Гений коммуникации здесь, конечно же, главный герой — “настройщик” и мошенник Андрей. Это он объединяет всех героев и все пространства картины. Человек с гуттаперчевым лицом мима и выдающимися способностями музыкального эксцентрика, он “исполняет” собой музыку интриги (в одном из эпизодов на вопрос подруги: “Почему все музыканты так гримасничают во время игры?” — Андрей отвечает: “Они пропускают музыку сквозь себя, — и тут же поясняет: — Вот ты вдеваешь нитку в иголку. Представляешь, что ты — нитка, и пролезаешь в ушко”; процесс “вдевания” иллюстрируется, понятное дело, уморительной пантомимой). В отличие, скажем, от приятного во всех отношениях мошенника Чичикова, которого можно было бы счесть литературным прототипом муратовского героя, жажда наживы для Андрея — не главное; это так — слабость, обусловленная печальными житейскими обстоятельствами. Игра же — способность виртуозно “пролезть в ушко” любой жизненной ситуации — его стихия. У него страсть к сплетению обстоятельств; недаром он походя обучает вязанию случайную барышню в гастрономе: “Вот так: накид, потом снимаем, провязываем, потом снова накид…” — деталь важна, как всякая муратовская деталь; Делиев, говорят, даже специально научился вязать ради этого эпизода.
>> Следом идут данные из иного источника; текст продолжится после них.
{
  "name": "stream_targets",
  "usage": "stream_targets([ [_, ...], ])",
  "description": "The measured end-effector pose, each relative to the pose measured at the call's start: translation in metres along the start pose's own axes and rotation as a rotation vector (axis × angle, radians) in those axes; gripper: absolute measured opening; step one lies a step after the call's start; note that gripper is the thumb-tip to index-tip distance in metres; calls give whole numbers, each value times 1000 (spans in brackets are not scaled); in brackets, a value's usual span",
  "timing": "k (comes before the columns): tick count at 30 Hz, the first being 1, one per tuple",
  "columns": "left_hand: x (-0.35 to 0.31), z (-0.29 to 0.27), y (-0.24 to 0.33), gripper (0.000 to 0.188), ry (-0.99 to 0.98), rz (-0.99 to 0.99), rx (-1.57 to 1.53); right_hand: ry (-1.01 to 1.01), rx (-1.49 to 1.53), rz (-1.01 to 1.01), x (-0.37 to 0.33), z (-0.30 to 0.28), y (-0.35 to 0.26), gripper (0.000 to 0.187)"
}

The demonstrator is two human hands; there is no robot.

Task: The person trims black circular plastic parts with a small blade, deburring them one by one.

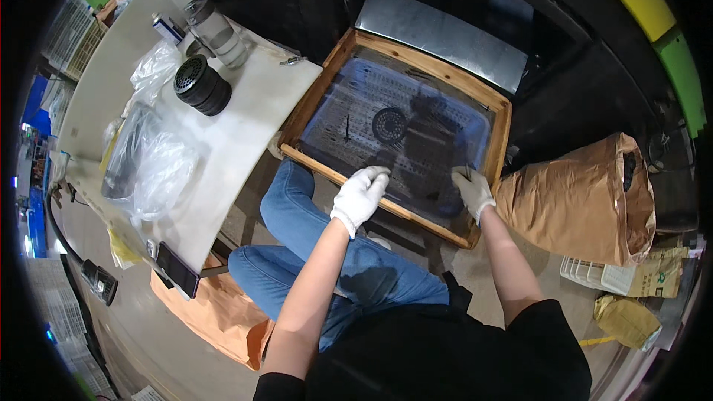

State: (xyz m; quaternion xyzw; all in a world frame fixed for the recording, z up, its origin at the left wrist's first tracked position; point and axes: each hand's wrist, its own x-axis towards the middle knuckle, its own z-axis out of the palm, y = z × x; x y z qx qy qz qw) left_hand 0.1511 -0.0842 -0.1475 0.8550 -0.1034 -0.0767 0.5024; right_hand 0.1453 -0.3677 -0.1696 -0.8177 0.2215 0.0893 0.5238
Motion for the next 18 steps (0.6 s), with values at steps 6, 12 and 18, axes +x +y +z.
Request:
stream_targets([
  [6, 5, -10, -17, 26, 170, -413, -916, -130, -494, -207, 57, 58, -69, 57],
  [12, 4, -10, -21, 28, 133, -434, -1037, -164, -822, -245, 103, 138, -98, 92],
  [18, 11, -11, -31, 28, 53, -347, -1098, -114, -829, -266, 95, 173, -69, 80],
])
Реакции персонажа, как всегда у Муратовой, непредсказуемы. Однако эта непредсказуемость не провоцирует, но, парадоксальным образом, всякий раз гасит, снимает конфликт. Вот на выходе из супермаркета, где он только что бесплатно приложился к парочке дорогих бутылок, Андрея обыскивает белокурый охранник с лицом порочного ангела, явно получающий удовольствие от возможности безнаказанно пощупать постороннего мужика. Другой бы взорвался, устроил скандал, тем более что “рыльце в пушку”. Но вместо этого герой заводит вдруг отвлеченно-философский монолог: “В жизни есть вещи такие мрачные, они всегда неуместные: смерть, Чечня, запах старости, запах жилища стариков, больные животные…” — и нота вселенской печали мгновенно растворяет и сиюминутное раздражение, и чужую сиюминутную похоть.
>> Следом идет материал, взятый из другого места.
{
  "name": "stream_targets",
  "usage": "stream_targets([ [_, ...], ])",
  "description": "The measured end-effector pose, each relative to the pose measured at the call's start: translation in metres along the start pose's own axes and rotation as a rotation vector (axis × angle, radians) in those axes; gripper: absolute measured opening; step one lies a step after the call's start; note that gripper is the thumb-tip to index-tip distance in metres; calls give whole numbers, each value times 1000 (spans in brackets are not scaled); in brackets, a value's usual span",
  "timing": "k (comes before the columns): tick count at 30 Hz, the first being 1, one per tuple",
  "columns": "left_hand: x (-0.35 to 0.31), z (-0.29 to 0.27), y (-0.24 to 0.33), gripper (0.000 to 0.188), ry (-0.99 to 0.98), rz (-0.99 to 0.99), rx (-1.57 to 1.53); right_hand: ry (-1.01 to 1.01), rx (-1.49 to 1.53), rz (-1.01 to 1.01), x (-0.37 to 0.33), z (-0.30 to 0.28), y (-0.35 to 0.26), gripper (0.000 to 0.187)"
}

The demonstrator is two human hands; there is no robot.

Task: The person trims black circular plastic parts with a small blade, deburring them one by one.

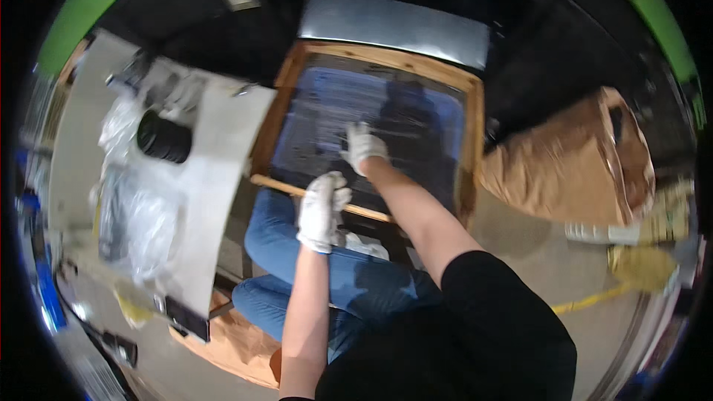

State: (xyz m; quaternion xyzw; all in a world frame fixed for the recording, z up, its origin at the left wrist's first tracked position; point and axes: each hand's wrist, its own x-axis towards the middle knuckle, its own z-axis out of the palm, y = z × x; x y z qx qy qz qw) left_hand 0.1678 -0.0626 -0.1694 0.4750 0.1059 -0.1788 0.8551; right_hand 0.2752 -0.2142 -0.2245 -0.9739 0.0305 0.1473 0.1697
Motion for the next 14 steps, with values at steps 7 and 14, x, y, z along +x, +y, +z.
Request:
stream_targets([
  [7, 2, 12, -1, 30, 19, -155, 79, -3, 182, 266, -35, -13, 21, 85],
  [14, 14, 5, -9, 40, -71, -139, 111, -65, 484, 340, -75, -22, 60, 83],
])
Вот герой впервые появляется у Анны Сергеевны (А. Демидова) в ее набитой антиквариатом квартире, где пожилая дама безраздельно царит, снисходительно помыкая подругой и компаньонкой Любой (Н. Русланова). Андрей в кепочке, в потертом пиджачке, с темненьким галстуком поверх серой рубашки, с трехдневной щетиной на мягком, смущенном лице… Он мил, любезен, профессионально точными движениями разбирает и настраивает пианино, говорит без умолку о своей незадавшейся жизни… Он располагает к себе, но в то же время интригует, слегка настораживает: “Эта щетина… И потом, он явно не русский. Кто же? Еврей, Чеченец?..” Дамы удаляются обсудить деликатную тему на кухню, а герой, оставшись в одиночестве, не шарит по углам, как можно было бы ожидать, но принимается исполнять нечто столь бравурно-ориентальное, что Люба, подсматривающая за ним сквозь полуоткрытую дверь, восторженно констатирует: “Узбек!”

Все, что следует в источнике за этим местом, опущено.